Reminds me; I wonder just how much ion engines are overpowered in KSP compared to their real-life equivalents. Or, put differently, if one could replicate a hovering Minmus rover I made in KSP (which used ion engines to stay afloat for a long time).
KSP's ion engines are hilariously overpowered in terms of thrust (and thrust-to-weight ratio) and power efficiency. It's a necessary change, however, since KSP is ill-suited for transfer burns several months long.
Minmus surface gravity is 0.491 m/s^2; current ion drives thrust with a couple hundred millinewtons, so I don't think a drive could even support itself against that level of gravity let alone with power and a ship attached.
However, we currently design our ion drives for power-to-thrust efficiency and long-term effectiveness. I'm not sure what we could get if we designed them for maximal thrust. Especially since in real life, right now the answer to "Do you want a 'maximal thrust' ion drive?" is pretty much "Well, have you considered using... not an ion drive?", so I'm not sure I've ever seen a treatment of that question based on current tech.

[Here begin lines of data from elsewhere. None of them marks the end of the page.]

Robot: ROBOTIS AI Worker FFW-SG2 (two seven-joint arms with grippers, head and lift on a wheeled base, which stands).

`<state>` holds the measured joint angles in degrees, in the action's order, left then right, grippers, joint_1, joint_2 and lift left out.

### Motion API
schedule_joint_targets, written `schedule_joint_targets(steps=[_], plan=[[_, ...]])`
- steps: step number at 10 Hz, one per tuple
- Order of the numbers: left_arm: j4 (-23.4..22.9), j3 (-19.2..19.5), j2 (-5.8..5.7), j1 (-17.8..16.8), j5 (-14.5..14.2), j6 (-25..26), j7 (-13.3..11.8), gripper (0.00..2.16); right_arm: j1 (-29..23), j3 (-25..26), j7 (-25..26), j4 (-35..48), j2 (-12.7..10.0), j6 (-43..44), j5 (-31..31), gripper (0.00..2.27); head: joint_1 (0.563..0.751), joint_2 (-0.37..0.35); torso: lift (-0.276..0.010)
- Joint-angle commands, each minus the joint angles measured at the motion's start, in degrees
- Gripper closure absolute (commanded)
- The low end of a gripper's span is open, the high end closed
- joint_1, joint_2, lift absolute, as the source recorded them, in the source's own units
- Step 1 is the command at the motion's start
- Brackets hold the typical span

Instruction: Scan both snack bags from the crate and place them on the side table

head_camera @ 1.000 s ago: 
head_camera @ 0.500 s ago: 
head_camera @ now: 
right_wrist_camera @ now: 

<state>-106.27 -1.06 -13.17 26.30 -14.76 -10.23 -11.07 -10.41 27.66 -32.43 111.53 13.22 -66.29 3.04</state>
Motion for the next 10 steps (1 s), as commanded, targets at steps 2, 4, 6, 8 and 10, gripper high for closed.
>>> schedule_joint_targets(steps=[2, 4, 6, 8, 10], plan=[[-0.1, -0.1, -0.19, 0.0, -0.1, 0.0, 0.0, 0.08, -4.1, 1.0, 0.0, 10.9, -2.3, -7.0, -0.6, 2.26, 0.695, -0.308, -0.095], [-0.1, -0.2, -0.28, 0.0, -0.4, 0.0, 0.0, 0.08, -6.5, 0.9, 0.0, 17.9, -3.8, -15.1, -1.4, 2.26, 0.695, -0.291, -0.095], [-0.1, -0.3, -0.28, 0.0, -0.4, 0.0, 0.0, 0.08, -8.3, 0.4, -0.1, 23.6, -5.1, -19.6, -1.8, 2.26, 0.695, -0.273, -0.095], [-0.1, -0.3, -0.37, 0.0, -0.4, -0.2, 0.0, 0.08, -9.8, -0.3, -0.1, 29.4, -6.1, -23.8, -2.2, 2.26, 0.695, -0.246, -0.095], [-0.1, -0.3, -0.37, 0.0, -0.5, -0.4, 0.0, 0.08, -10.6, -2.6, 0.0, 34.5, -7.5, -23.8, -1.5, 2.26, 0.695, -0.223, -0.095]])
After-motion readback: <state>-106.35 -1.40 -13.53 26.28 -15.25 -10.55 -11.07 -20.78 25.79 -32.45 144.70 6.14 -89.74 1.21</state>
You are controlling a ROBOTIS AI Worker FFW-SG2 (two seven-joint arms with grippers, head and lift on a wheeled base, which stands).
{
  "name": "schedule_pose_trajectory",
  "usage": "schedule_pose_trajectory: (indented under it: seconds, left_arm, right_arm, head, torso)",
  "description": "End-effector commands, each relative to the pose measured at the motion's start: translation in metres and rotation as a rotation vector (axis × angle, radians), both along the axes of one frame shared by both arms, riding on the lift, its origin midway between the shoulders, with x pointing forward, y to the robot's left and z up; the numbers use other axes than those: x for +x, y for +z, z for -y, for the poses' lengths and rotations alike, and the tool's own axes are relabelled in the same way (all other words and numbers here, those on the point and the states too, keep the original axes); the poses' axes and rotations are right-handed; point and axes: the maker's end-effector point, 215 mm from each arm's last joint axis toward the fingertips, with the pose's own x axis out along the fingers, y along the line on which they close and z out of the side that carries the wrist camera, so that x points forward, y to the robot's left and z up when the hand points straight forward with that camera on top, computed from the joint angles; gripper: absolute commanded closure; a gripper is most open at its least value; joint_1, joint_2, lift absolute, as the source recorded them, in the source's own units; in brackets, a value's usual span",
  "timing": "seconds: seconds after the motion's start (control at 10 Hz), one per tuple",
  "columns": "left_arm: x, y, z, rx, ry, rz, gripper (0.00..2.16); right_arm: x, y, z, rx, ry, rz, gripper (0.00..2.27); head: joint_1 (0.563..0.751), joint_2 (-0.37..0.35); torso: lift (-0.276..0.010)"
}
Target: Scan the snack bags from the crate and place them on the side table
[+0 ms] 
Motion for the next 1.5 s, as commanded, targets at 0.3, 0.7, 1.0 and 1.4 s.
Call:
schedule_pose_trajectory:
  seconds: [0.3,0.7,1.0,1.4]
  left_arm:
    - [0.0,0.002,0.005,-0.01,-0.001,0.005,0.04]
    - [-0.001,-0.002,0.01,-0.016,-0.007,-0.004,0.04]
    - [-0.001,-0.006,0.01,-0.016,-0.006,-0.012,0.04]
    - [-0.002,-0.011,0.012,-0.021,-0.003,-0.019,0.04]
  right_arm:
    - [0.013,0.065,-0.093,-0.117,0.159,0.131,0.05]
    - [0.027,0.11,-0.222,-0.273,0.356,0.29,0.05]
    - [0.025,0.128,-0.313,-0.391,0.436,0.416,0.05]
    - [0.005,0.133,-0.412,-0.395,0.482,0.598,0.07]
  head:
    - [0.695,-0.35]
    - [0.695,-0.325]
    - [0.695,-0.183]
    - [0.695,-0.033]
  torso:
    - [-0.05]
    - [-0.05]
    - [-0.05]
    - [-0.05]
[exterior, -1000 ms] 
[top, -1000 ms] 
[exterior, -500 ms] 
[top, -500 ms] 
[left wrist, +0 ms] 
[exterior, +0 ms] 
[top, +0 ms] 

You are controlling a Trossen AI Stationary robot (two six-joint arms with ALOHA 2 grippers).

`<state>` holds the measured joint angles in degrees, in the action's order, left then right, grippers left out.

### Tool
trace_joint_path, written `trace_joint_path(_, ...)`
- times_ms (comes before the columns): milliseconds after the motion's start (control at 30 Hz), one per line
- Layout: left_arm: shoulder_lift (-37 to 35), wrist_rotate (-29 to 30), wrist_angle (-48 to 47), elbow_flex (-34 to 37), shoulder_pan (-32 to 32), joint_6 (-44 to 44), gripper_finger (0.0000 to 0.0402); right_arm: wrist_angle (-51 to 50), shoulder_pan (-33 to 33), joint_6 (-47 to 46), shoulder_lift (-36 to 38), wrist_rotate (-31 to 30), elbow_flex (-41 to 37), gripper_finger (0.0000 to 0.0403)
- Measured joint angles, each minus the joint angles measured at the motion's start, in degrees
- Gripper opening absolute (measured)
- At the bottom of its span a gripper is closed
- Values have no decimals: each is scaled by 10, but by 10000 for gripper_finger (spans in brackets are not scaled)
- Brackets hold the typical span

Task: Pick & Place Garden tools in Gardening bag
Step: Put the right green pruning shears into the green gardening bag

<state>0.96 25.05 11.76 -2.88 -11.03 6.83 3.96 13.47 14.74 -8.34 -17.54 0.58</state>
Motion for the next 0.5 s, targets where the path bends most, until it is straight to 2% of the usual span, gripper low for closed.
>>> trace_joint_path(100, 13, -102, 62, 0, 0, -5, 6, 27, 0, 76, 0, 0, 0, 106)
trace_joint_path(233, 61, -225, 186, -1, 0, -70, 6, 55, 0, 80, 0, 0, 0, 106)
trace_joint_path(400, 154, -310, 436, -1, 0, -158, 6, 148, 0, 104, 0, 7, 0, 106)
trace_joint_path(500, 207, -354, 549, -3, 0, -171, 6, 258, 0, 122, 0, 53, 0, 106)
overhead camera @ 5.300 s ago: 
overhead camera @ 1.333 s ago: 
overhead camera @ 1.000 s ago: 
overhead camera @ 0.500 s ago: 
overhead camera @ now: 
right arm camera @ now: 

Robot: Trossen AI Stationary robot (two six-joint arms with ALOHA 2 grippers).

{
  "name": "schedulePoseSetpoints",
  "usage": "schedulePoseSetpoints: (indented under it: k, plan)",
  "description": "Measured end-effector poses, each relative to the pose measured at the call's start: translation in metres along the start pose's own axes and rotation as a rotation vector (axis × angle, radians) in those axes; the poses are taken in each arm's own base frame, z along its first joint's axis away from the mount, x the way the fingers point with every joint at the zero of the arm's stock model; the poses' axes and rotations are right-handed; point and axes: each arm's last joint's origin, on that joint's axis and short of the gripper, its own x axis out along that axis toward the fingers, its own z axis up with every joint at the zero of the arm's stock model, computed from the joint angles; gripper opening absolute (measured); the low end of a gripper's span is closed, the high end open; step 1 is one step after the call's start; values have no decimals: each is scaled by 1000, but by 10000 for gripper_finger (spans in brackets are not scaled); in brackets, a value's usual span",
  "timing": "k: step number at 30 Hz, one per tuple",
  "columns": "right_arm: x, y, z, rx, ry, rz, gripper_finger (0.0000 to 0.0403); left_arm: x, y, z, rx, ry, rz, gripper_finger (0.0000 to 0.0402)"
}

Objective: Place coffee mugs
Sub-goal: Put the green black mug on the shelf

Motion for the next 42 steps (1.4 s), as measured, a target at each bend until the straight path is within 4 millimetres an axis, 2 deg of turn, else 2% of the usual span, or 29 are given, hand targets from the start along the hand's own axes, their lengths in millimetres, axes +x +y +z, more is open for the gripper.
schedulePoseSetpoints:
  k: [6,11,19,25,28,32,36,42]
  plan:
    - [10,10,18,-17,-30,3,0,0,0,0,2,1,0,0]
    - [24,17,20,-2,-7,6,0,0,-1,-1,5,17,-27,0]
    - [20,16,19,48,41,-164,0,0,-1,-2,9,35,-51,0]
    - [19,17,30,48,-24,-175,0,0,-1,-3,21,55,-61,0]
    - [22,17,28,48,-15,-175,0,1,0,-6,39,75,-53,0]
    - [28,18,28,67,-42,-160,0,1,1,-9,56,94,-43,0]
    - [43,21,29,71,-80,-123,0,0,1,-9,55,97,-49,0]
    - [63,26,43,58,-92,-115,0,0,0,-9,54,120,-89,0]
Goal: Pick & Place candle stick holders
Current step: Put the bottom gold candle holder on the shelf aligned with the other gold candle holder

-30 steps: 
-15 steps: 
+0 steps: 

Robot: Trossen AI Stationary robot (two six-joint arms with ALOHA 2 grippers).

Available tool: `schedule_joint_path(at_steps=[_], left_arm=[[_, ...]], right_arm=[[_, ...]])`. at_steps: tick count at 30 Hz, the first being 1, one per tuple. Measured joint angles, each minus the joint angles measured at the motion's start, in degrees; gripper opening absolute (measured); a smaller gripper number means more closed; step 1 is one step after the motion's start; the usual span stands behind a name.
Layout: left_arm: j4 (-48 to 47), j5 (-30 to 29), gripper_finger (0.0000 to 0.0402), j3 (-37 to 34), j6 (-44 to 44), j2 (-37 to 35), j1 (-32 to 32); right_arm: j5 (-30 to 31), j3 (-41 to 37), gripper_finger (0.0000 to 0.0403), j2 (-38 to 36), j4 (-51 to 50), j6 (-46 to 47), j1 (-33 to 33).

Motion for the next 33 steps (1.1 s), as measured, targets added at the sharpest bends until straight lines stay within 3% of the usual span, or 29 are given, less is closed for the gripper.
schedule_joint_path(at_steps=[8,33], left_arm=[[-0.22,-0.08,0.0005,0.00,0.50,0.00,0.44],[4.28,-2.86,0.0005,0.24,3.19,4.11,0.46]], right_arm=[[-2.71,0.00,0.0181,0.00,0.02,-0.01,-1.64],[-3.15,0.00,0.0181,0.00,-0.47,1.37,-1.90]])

The problem is less our ability to make the drives themselves have a high TWR (thrust to weight ratio) so much as that the power generation necessarily required to run them is very heavy. See here:
That really is slow. My brain interpreted that as 100 m/s, and then 40 m/s, and I read the sentence a few times trying to figure out if you meant that rovers go that fast in KSP before I figured out it said 100 m/hour.